MATERIAL PROVIDED START
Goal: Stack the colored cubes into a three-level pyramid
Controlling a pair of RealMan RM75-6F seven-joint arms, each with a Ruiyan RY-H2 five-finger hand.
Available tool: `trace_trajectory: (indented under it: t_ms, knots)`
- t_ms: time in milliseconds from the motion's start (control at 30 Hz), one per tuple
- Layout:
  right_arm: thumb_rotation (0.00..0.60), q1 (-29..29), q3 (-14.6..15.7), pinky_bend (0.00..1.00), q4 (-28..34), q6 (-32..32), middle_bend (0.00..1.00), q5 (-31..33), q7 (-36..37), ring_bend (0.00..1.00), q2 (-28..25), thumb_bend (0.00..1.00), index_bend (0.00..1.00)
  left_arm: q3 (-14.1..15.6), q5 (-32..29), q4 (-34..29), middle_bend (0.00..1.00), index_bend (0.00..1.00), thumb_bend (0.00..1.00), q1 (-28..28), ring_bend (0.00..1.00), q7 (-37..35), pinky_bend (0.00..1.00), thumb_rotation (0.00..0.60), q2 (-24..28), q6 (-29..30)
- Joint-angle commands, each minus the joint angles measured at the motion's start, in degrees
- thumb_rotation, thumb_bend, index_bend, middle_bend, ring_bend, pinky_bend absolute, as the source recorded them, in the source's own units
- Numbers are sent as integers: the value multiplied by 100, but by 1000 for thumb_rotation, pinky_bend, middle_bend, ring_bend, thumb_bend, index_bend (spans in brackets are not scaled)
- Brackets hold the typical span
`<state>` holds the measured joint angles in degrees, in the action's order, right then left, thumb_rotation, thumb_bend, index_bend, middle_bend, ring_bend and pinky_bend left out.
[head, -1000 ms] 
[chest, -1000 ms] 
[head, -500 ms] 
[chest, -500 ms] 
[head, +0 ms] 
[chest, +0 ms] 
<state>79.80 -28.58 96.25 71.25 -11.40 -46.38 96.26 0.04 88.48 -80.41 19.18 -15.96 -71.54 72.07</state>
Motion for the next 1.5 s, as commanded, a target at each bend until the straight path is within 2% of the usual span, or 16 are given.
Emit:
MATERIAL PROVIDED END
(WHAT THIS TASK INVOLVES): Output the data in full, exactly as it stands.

(RESPONSE TO THE EXERCISE):
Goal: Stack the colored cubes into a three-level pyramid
Controlling a pair of RealMan RM75-6F seven-joint arms, each with a Ruiyan RY-H2 five-finger hand.
Available tool: `trace_trajectory: (indented under it: t_ms, knots)`
- t_ms: time in milliseconds from the motion's start (control at 30 Hz), one per tuple
- Layout:
  right_arm: thumb_rotation (0.00..0.60), q1 (-29..29), q3 (-14.6..15.7), pinky_bend (0.00..1.00), q4 (-28..34), q6 (-32..32), middle_bend (0.00..1.00), q5 (-31..33), q7 (-36..37), ring_bend (0.00..1.00), q2 (-28..25), thumb_bend (0.00..1.00), index_bend (0.00..1.00)
  left_arm: q3 (-14.1..15.6), q5 (-32..29), q4 (-34..29), middle_bend (0.00..1.00), index_bend (0.00..1.00), thumb_bend (0.00..1.00), q1 (-28..28), ring_bend (0.00..1.00), q7 (-37..35), pinky_bend (0.00..1.00), thumb_rotation (0.00..0.60), q2 (-24..28), q6 (-29..30)
- Joint-angle commands, each minus the joint angles measured at the motion's start, in degrees
- thumb_rotation, thumb_bend, index_bend, middle_bend, ring_bend, pinky_bend absolute, as the source recorded them, in the source's own units
- Numbers are sent as integers: the value multiplied by 100, but by 1000 for thumb_rotation, pinky_bend, middle_bend, ring_bend, thumb_bend, index_bend (spans in brackets are not scaled)
- Brackets hold the typical span
`<state>` holds the measured joint angles in degrees, in the action's order, right then left, thumb_rotation, thumb_bend, index_bend, middle_bend, ring_bend and pinky_bend left out.
[head, -1000 ms] 
[chest, -1000 ms] 
[head, -500 ms] 
[chest, -500 ms] 
[head, +0 ms] 
[chest, +0 ms] 
<state>79.80 -28.58 96.25 71.25 -11.40 -46.38 96.26 0.04 88.48 -80.41 19.18 -15.96 -71.54 72.07</state>
Motion for the next 1.5 s, as commanded, a target at each bend until the straight path is within 2% of the usual span, or 16 are given.
Emit:

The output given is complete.